Published onMarch 7 2019
The transportation of animals is a major part of farm life, and farmers have a legal responsibility to ensure their animals are transported in a way that won’t cause injury or unnecessary suffering to them.
If you transport animals such as cattle, sheep, goats, pigs, equine or poultry on road journeys over 65km (up to and including eight hours), then you are required to undertake a qualification to ensure competence. Council Regulation (EC) No 1/2005 stipulates the importance of the protection of animals during transport and related operations. This regulation requires that those transporting and handling animals in connection with economic activity are trained in the relevant technical provisions of the Regulation.
There are two types of authorisation:
- Short journey - authorisation for journeys longer than 65 km and up to and including eight hours duration
- Long journey - authorisation that covers all journeys, including those lasting more than eight hours (driver and attendant)
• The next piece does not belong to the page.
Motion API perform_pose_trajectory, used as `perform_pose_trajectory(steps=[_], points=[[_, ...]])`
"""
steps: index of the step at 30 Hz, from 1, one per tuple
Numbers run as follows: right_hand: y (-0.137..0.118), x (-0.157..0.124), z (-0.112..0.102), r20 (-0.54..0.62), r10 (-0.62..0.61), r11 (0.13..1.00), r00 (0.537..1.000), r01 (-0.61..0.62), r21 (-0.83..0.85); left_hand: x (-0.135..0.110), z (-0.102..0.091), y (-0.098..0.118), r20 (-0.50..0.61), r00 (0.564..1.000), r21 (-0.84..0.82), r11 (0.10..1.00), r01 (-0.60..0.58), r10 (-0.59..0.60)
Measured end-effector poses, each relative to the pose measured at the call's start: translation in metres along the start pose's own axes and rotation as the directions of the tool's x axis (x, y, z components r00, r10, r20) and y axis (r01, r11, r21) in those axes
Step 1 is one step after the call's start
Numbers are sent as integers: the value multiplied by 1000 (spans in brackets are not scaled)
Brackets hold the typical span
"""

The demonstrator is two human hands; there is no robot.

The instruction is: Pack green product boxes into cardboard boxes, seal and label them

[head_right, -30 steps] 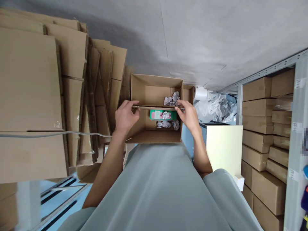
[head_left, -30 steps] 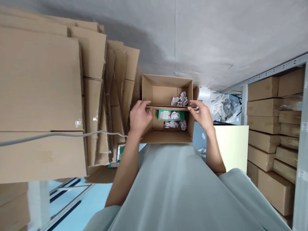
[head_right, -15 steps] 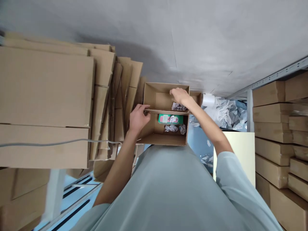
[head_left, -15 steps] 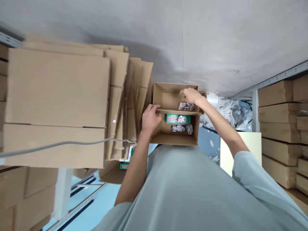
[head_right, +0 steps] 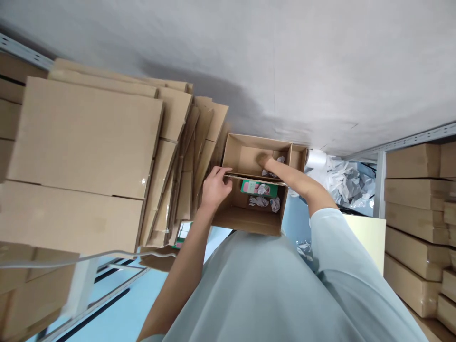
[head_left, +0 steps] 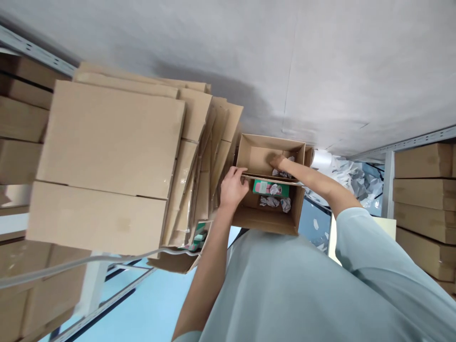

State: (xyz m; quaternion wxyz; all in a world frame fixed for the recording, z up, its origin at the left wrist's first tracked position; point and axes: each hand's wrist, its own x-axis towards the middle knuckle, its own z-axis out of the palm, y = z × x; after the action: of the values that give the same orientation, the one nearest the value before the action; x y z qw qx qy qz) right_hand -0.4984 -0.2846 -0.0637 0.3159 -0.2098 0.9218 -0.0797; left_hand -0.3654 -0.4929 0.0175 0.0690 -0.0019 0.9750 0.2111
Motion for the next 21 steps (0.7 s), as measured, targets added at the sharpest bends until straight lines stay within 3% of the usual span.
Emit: perform_pose_trajectory(steps=[3, 7, 9, 10, 13, 16, 18, 21], points=[[-2, -1, -5, 114, 9, 999, 993, -4, -41, 0, 1, -1, -3, 1000, 0, 1000, 6, -6], [12, -18, -37, 91, 5, 998, 996, 0, -55, 0, 2, 0, -7, 1000, -11, 1000, 5, -5], [21, -46, -57, -11, -5, 1000, 1000, 4, -14, -1, 1, 1, 1, 1000, -9, 1000, 6, -6], [23, -67, -66, -126, 0, 998, 992, 7, 56, -1, 1, 1, 8, 1000, -6, 1000, 5, -5], [15, -152, -80, -444, 111, 953, 889, 31, 300, -3, -1, 0, 29, 999, -5, 1000, -12, 12], [-19, -240, -69, -577, 230, 872, 783, 98, 480, -4, -2, -2, 32, 998, -20, 999, -49, 50], [-48, -279, -52, -568, 282, 817, 773, 118, 565, -4, -2, -3, 30, 997, -33, 997, -70, 71], [-83, -299, -17, -501, 359, 738, 788, 89, 669, -4, -3, -4, 49, 995, -60, 994, -88, 91]])
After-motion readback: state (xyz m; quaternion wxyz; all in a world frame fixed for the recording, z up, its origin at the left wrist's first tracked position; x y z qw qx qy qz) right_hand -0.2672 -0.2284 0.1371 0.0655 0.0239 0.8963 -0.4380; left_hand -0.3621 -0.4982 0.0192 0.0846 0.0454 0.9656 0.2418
Training is essential to understand the regulations and safety requirements, ensuring that animals are protected correctly. Lantra offers quality training to meet these requirements:
- Level 2 Award in Animal Transport by Road (Short Journey)
- Level 2 Award in Animal Transport by Road (Long Journey Driver
- Level 2 Award in Animal Transport by Road (Long Journey Attendant).
These qualifications enable a driver or attendant to be compliant when using road vehicles for transporting farm animals, birds and equine as an economic activity. The qualification addresses fitness for travel, means of transport, use of facilities, loading, unloading and handling, watering and feeding intervals, journey times and rest periods, space allowances and documentation. Assessment for competence is a one-off requirement.
All learners undertaking a qualification with a driving competence element must hold the appropriate driving licence.
Transporters must carry their authorisation certificate, or a copy of it, whenever transporting animals. Animal health and welfare inspectors or trading standards officers may ask to see authorisations.